Signed commits are required.

​This repo uses a commit convention. A typical commit message might read: ​

    fix: correct home screen layout

​ The first part of this is the commit "type". The most common types are "feat" for new features, and "fix" for bugfixes. Using these commit types helps us correctly manage our version numbers and changelogs.
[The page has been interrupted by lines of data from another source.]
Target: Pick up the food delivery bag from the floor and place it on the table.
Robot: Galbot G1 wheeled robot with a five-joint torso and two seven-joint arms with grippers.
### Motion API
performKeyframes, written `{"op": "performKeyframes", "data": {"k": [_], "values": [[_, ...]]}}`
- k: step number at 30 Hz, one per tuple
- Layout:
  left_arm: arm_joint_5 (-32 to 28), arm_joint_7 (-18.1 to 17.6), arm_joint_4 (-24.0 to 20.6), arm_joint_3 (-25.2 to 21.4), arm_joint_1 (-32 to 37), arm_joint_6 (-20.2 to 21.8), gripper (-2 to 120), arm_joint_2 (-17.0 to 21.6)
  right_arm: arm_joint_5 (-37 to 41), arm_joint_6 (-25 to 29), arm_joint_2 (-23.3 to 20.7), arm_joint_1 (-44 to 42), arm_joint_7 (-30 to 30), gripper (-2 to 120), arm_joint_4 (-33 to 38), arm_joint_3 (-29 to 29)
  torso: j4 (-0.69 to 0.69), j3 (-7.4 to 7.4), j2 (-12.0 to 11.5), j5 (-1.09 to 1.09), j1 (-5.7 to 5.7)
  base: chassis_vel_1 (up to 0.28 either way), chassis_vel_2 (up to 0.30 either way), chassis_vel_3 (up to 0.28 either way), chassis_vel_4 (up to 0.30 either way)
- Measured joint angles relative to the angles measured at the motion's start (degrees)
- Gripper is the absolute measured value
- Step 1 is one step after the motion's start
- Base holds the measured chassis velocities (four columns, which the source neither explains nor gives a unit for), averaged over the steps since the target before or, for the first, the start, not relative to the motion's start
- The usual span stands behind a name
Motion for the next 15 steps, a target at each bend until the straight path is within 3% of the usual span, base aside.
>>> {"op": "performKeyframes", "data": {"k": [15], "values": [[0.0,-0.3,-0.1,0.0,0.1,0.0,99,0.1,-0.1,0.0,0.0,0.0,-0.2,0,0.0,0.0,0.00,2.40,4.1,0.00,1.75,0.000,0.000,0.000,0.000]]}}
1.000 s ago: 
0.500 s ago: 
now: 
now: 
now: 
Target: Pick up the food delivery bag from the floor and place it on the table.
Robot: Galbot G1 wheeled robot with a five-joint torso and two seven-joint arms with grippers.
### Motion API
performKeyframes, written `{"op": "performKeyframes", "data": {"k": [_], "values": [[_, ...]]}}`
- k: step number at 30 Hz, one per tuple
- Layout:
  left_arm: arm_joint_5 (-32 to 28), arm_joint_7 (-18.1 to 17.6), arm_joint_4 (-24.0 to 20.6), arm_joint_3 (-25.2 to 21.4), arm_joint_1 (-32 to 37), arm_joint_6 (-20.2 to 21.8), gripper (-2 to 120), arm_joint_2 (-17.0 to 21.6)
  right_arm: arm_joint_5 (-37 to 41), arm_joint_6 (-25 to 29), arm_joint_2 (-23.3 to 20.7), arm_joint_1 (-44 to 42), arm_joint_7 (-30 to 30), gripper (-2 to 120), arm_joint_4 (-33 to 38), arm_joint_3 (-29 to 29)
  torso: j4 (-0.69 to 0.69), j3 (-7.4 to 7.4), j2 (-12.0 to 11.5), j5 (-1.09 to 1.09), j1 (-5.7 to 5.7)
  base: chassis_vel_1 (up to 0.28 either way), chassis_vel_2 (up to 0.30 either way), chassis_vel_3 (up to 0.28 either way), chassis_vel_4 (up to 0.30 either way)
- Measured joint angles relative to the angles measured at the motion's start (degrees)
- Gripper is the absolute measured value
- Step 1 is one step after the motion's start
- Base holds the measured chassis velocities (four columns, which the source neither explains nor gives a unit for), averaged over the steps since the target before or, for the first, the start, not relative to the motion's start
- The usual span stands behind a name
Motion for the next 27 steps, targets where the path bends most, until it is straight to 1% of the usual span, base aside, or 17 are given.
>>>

Since our release process calculates new version numbers from our commits it is very important to get this right. ​

  • feat is for introducing a new feature
  • fix is for bug fixes
  • docs for documentation only changes
  • style is for code formatting only
  • refactor is for changes to code which should not be detectable by users or testers
  • perf is for a code change that improves performance
  • test is for changes which only touch test files or related tooling
  • build is for changes which only touch our develop/release tools
  • ci is for changes to the continuous integration files and scripts
  • chore is for changes that don't modify code, like a version bump
  • revert is for reverting a previous commit ​

After the type and scope there should be a colon. ​

The "subject" of the commit follows. It should be a short indication of the change. The commit convention prefers that this is written in the present-imperative tense.

Branch Layout

All pull-requests should be made against the develop branch. New releases will be created by merging develop into main.